Task details – If "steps" shows up in a line of the material, return that line.

Collected material –
Content starts

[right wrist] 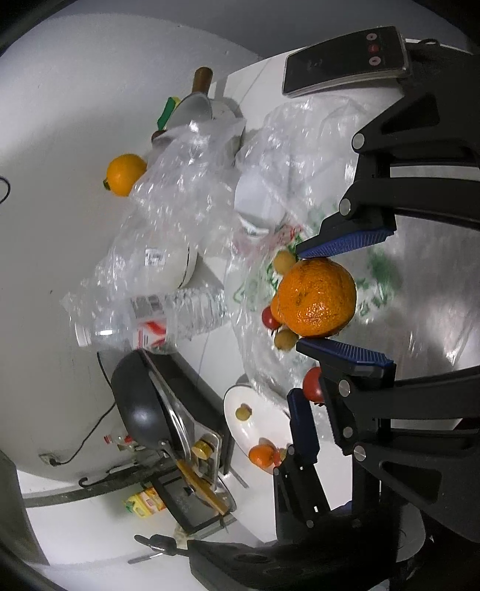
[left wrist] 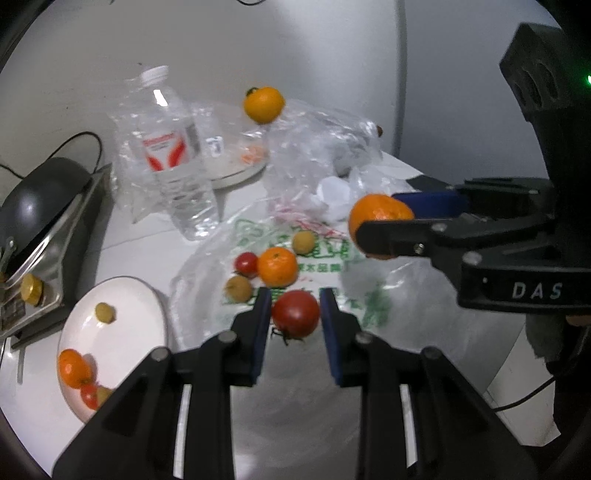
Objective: Organize fruits
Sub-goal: 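Carry the tomato with the left gripper while the right carries the mandarin to the plate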
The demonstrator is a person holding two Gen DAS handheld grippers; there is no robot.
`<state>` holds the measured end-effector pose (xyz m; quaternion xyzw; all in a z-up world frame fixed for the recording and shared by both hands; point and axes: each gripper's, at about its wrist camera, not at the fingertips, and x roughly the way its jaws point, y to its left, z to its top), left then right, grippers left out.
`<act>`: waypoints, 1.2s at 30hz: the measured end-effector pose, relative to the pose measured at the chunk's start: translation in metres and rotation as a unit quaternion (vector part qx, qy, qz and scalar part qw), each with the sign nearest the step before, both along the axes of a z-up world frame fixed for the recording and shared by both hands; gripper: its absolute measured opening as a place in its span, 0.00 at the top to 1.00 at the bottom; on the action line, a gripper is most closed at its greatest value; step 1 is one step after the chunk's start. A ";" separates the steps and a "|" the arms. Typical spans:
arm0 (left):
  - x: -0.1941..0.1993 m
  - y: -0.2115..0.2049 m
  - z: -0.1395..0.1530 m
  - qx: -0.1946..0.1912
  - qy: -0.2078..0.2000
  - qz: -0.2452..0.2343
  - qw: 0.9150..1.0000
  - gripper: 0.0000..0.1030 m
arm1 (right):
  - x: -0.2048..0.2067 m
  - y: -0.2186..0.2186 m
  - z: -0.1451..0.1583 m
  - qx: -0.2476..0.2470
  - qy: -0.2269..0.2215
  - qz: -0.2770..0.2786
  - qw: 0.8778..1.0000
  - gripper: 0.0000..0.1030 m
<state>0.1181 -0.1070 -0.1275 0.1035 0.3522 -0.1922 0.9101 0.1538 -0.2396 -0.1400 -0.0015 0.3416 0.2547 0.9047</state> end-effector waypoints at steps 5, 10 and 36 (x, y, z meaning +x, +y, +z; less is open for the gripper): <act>-0.006 0.024 0.003 -0.006 -0.008 0.013 1.000 0.73 | -0.006 0.021 0.004 -0.005 -0.005 0.008 1.000 0.55; -0.011 0.043 0.004 -0.012 -0.014 0.022 1.000 0.73 | -0.011 0.044 0.008 -0.008 -0.007 0.019 1.000 0.55; -0.022 0.138 0.008 -0.025 -0.043 0.087 0.995 0.73 | -0.015 0.136 0.017 -0.039 -0.009 0.070 0.997 0.54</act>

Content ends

Reply –
`<act>`: waypoints, 1.2s at 30hz: the measured end-effector pose, relative to the pose measured at the chunk's start: translation in metres and rotation as a unit quaternion (vector part qx, qy, qz and scalar part qw), each with the sign nearest the step before, both along the axes of a z-up world frame fixed for the recording and shared by both hands; gripper: its absolute measured opening as a place in its span, 0.00 at the top to 1.00 at the bottom; on the action line, a gripper is most closed at its greatest value; step 1 is one step after the chunk's start. A ";" separates the steps and a "|" the arms. Typical spans:
<state>0.1181 -0.1070 -0.1275 0.1035 0.3522 -0.1922 0.9101 0.1538 -0.2396 -0.1400 -0.0015 0.3416 0.2547 0.9047</state> end-effector waypoints at steps 5, 10 and 36 (x, y, z meaning +x, +y, +z; less is open for the gripper): <act>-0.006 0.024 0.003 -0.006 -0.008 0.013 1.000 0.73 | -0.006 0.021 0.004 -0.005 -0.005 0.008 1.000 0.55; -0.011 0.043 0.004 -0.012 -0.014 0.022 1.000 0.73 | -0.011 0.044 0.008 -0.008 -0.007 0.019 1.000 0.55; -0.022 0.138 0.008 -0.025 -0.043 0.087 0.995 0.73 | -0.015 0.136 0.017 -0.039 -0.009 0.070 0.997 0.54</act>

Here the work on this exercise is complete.